* [Task instructions]: Report back every line below that carries the word "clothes".

[Saved entries]

# # # # # # #

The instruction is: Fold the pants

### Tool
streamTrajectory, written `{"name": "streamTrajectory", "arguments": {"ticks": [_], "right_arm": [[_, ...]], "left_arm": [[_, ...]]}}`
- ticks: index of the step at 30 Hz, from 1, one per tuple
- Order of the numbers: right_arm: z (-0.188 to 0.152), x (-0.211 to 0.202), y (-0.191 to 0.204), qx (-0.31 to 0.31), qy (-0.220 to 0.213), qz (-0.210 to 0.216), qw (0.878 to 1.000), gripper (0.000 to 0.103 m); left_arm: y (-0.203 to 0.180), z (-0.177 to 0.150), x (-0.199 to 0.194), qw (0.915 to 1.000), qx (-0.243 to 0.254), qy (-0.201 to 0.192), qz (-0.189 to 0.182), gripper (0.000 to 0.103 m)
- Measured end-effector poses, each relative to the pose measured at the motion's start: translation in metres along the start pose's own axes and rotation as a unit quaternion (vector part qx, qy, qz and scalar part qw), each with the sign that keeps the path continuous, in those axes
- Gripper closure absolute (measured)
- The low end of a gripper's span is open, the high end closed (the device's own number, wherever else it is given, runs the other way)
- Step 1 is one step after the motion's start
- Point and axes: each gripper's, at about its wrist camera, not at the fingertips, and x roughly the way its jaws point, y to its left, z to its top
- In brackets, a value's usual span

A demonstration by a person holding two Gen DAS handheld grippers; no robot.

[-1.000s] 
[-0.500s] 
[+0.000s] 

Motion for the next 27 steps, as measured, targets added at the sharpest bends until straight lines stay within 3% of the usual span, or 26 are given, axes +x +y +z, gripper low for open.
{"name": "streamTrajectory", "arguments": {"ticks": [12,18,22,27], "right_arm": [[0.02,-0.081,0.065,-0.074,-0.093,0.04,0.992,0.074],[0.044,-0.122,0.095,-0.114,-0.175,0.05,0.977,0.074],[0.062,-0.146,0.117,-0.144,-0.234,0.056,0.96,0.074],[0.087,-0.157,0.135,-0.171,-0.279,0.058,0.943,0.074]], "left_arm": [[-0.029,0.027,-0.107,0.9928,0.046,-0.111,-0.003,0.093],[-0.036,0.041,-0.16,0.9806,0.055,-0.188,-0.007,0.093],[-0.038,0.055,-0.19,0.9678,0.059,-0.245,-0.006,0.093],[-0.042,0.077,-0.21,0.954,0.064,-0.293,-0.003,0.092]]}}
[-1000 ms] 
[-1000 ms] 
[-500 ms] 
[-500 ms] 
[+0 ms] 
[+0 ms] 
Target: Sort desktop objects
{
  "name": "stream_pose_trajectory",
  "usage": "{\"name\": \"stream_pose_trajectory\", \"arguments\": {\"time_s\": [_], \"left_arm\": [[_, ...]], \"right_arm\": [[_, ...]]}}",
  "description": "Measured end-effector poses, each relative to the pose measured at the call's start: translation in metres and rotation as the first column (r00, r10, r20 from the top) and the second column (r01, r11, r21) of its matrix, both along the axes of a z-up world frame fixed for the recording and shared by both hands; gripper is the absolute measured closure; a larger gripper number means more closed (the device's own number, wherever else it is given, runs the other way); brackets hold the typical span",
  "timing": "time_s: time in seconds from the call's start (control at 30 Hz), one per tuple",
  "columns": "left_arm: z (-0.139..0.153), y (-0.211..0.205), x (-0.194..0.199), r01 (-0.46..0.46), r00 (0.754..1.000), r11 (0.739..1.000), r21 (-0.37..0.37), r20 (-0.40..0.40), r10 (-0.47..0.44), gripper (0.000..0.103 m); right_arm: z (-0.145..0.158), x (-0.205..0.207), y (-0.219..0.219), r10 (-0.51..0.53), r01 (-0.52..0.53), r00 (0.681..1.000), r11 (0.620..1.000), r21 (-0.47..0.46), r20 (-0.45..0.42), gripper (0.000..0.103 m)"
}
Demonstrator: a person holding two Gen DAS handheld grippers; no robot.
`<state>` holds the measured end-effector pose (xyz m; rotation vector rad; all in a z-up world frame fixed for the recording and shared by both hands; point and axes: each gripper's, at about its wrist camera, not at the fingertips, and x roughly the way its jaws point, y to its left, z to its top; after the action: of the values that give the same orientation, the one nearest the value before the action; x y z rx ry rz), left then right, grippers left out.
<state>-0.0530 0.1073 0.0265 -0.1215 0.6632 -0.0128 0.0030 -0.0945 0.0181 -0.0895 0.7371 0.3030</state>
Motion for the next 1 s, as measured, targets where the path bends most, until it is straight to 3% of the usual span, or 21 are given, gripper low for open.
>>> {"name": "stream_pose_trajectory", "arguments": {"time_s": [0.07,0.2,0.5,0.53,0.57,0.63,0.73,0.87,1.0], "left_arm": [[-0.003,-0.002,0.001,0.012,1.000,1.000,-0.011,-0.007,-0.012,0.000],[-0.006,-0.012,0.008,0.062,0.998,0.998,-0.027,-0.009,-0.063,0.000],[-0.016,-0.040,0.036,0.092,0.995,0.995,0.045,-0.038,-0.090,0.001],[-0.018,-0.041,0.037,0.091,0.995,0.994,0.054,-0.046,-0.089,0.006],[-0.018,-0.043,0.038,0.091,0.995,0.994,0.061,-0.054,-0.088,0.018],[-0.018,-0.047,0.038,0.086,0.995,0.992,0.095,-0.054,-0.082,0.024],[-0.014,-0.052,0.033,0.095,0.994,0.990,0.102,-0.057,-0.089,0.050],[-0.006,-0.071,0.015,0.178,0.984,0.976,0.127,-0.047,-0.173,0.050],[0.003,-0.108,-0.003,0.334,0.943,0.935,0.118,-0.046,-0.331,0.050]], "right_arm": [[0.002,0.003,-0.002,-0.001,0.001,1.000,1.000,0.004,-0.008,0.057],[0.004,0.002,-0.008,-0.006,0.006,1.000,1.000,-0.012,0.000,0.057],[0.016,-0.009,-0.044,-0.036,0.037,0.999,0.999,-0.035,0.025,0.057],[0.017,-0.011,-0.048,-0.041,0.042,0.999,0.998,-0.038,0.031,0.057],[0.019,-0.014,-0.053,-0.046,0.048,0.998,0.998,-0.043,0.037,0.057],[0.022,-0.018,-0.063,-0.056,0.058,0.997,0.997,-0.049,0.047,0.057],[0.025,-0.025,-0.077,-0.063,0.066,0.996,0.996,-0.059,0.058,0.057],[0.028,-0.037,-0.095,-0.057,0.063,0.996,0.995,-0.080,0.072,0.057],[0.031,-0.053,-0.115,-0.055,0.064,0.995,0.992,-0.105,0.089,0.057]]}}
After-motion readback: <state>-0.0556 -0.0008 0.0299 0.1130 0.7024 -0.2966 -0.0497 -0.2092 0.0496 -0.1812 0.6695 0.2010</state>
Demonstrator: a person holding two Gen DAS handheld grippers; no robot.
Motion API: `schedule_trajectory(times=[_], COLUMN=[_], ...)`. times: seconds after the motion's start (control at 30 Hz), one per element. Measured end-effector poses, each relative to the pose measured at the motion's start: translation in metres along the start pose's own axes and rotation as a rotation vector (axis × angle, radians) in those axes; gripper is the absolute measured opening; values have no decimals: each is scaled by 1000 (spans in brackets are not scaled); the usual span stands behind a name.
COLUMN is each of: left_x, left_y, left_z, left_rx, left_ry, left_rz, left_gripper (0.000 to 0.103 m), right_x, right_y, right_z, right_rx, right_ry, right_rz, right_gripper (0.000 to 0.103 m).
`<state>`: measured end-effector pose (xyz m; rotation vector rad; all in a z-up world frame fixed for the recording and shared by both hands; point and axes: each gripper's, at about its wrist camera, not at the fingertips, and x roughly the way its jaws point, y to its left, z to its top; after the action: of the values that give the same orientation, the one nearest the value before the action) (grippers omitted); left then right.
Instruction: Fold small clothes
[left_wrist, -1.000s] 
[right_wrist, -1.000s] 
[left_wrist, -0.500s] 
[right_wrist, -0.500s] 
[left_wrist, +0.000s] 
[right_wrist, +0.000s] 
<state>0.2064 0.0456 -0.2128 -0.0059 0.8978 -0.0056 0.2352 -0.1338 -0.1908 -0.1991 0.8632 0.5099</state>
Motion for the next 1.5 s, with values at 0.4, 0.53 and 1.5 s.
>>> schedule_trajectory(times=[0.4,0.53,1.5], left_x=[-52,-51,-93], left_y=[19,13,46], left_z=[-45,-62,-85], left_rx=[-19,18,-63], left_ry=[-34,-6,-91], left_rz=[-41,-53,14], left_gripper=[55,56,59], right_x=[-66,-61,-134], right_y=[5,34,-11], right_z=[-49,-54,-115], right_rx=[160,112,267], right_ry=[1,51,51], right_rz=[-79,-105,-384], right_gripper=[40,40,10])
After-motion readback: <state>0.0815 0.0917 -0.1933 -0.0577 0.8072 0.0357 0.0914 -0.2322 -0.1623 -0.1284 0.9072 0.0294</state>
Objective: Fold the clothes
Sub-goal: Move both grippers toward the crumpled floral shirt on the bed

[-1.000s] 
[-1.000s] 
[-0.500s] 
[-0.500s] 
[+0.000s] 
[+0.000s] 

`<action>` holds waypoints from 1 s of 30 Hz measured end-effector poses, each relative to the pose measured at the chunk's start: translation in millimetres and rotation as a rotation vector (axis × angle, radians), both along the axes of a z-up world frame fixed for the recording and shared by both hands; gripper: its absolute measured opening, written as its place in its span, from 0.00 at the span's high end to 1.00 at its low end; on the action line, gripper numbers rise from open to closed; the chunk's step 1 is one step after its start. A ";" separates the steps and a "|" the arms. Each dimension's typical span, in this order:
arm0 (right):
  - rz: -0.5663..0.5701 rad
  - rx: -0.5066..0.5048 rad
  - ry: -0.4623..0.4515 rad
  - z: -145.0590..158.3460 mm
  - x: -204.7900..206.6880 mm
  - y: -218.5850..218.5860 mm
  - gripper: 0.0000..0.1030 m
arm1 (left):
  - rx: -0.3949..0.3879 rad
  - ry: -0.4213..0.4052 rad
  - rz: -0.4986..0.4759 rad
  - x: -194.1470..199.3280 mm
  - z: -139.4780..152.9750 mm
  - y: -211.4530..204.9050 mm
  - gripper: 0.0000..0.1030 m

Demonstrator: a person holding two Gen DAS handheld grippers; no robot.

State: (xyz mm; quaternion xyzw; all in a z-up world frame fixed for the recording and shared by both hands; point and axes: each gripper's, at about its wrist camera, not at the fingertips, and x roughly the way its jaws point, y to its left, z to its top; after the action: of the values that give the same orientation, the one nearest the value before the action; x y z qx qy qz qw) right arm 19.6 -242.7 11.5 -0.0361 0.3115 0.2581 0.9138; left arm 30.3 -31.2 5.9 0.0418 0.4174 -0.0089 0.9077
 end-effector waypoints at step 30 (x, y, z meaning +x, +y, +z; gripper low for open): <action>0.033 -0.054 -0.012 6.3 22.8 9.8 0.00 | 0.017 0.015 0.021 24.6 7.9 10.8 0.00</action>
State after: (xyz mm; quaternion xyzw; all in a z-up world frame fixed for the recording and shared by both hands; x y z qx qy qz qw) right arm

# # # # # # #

* [Response box]:
Instruction: Fold small clothes
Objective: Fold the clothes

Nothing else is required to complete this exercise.